A recent study [34] used multi-center data and the SHAP for the prediction of mortality from gastrointestinal bleeding in the intensive care unit. The source of the data on 34 demographic and clinical factors was 5691 patients of gastrointestinal bleeding registered in the Electronic Intensive Care Unit Collaborative Research Database. The XGBoost outperformed the APACHE IVa for prediction: specificity 0.27 vs. 0.04 at 1.00 sensitivity; AUC 0.85 vs. 0.80. Based on the SHAP, the major predictors of mortality from gastrointestinal bleeding in the intensive care unit were mean arterial pressure (max), bicarbonate (min), creatinine (max), PMN, heart rate (mean), Glasgow Coma Scale, age, respiratory rate (mean), prothrombin time (max), aminotransferase aspartate (max), albumin (min), oxygen saturation (mean), white blood cell, AlkPhos (max), platelet (min), lactate (max), intubation, bilirubin (max), international normalized ratio (max), vasopressor, glucose (max), blood urea nitrogen (max), PTT (max), hemoglobin (min), and potassium. In conclusion, explainable artificial intelligence provides an effective, non-invasive decision support system for the prediction of high-risk gastrointestinal bleeding in the intensive care unit.
Two recent studies [39,40] highlight the effectiveness of explainable artificial intelligence in investigating strong associations of gastrointestinal factors with COVID-19 hospitalization or infection. The first study [39] employed single-center data and random forest permutation importance for the prediction of COVID-19 hospitalization based on gastrointestinal factors. Data on 19 demographic and clinical variables came from the University Hospital in Martin, Slovakia, with 710 participants in the COVID-19 test during February 2021–May 2021. The AUC range of the random forest was (0.76, 0.80). Based on random forest permutation importance, the major predictors of COVID-19 hospitalization were aspartate transaminase (0.1451), diabetes mellitus (0.0248), chronic liver disease (0.0169), alanine transaminase (0.0110), diarrhea (0.0068), age (0.0139), and bloating (0.0011). In a similar vein, the second study [40] utilized single-center data and random forest permutation importance for the prediction of gastrointestinal sequelae months after COVID-19 infection. The source of data on 23 demographic and clinical variables was the University Hospital in Martin, Slovakia, with 590 participants in the COVID-19 test during February 2021–October 2021. The AUC of the random forest was 0.68. According to random forest permutation importance, the main predictors of gastrointestinal sequelae months were acute diarrhea (0.066) and antibiotics administration (0.058).

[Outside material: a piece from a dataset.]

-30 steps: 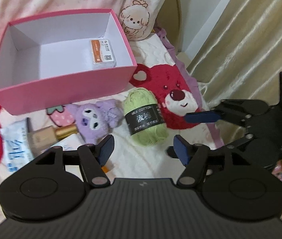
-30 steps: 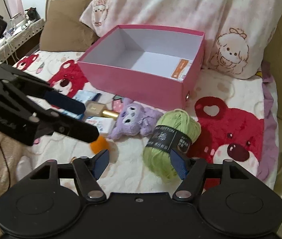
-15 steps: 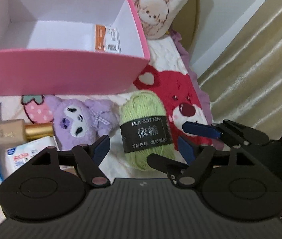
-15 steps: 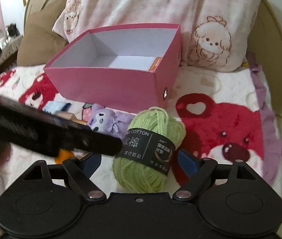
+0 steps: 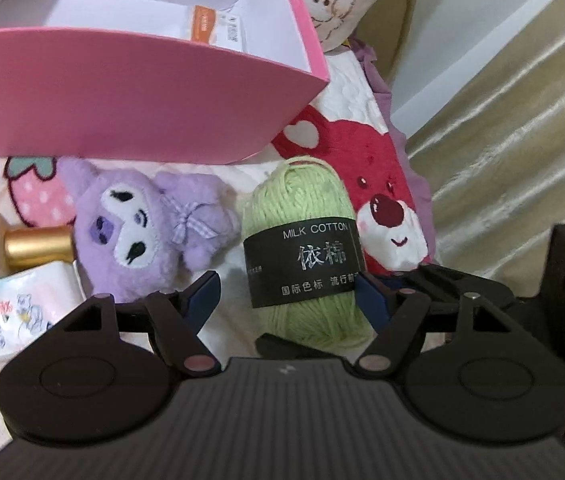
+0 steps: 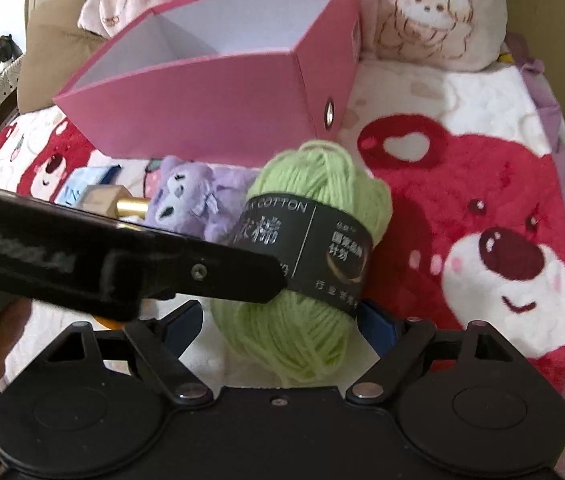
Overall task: Organize objects
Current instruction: 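Move the left tool to the green yarn ball and close on it, then lift the green yarn ball with the left tool into the pink box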
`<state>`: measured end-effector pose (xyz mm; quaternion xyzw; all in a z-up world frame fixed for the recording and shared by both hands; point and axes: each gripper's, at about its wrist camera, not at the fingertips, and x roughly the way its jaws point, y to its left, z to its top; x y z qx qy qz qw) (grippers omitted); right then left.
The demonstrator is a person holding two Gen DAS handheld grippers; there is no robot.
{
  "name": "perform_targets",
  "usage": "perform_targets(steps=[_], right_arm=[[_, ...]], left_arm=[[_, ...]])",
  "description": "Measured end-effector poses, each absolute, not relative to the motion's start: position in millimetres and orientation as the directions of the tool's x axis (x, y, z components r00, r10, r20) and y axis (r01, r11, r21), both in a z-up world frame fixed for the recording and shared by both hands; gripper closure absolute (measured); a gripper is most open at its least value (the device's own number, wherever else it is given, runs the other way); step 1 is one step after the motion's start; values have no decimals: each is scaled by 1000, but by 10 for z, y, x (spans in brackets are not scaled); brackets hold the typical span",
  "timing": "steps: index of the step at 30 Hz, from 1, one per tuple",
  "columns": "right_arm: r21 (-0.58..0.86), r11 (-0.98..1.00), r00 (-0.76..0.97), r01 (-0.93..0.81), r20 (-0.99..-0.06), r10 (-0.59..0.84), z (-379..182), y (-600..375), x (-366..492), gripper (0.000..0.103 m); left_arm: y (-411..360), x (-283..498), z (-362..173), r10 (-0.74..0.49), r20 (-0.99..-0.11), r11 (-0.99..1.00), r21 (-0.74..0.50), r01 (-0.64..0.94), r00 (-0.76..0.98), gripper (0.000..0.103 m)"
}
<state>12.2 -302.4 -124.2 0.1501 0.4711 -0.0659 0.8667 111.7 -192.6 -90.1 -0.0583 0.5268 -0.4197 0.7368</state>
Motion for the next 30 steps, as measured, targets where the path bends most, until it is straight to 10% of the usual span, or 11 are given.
perform_targets(steps=[7, 11, 30], right_arm=[[246, 928, 545, 278, -836, 59, -1251, -3079, 87, 17], [237, 927, 564, 292, -825, 34, -1170, -3071, 11, 34], [308, 910, 685, 277, -728, 37, -631, -2720, -374, 36]], left_arm=[[-1989, 994, -968, -703, -702, 624, -533, 571, 114, 43], [-1974, 932, -905, -718, -688, 610, -547, 573, 108, 52], [-1627, 418, -283, -702, -684, 636, -476, 607, 198, 52]])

3.3. Genomic and Radiomic Data
This section summarizes original studies with genomic and radiomic data regarding explainable artificial intelligence for the early diagnosis of GID or a strongly associated disease. A recent study [35] used existing literature and random forest permutation importance for the prediction of intake for almond, avocado, broccoli, walnut, whole-grain barley, and whole-grain oat. The data on 4375 amplicon sequence variants came from five randomized control trials with 340 observations on microbiota composition. The accuracy and AUC of the random forest were 0.70 and 0.92, respectively. Based on random forest permutation importance, the top 10 predictors for the intake of almond, avocado, broccoli, walnut, whole-grain barley, and/or whole-grain oat were Roseburia undefined (0.097), Lachnospira spp. (0.043), Oscillibacter undefined (0.039), Subdoligranulum spp. (0.039), Streptococcus salivarius subsp. thermophiles (0.039), Parabacteroides distasonis (0.032), Roseburia spp. (0.026), Anaerostipes spp. (0.023), Lachnospiraceae ND3007 group undefined (0.022), and Ruminiclostridium spp. (0.022).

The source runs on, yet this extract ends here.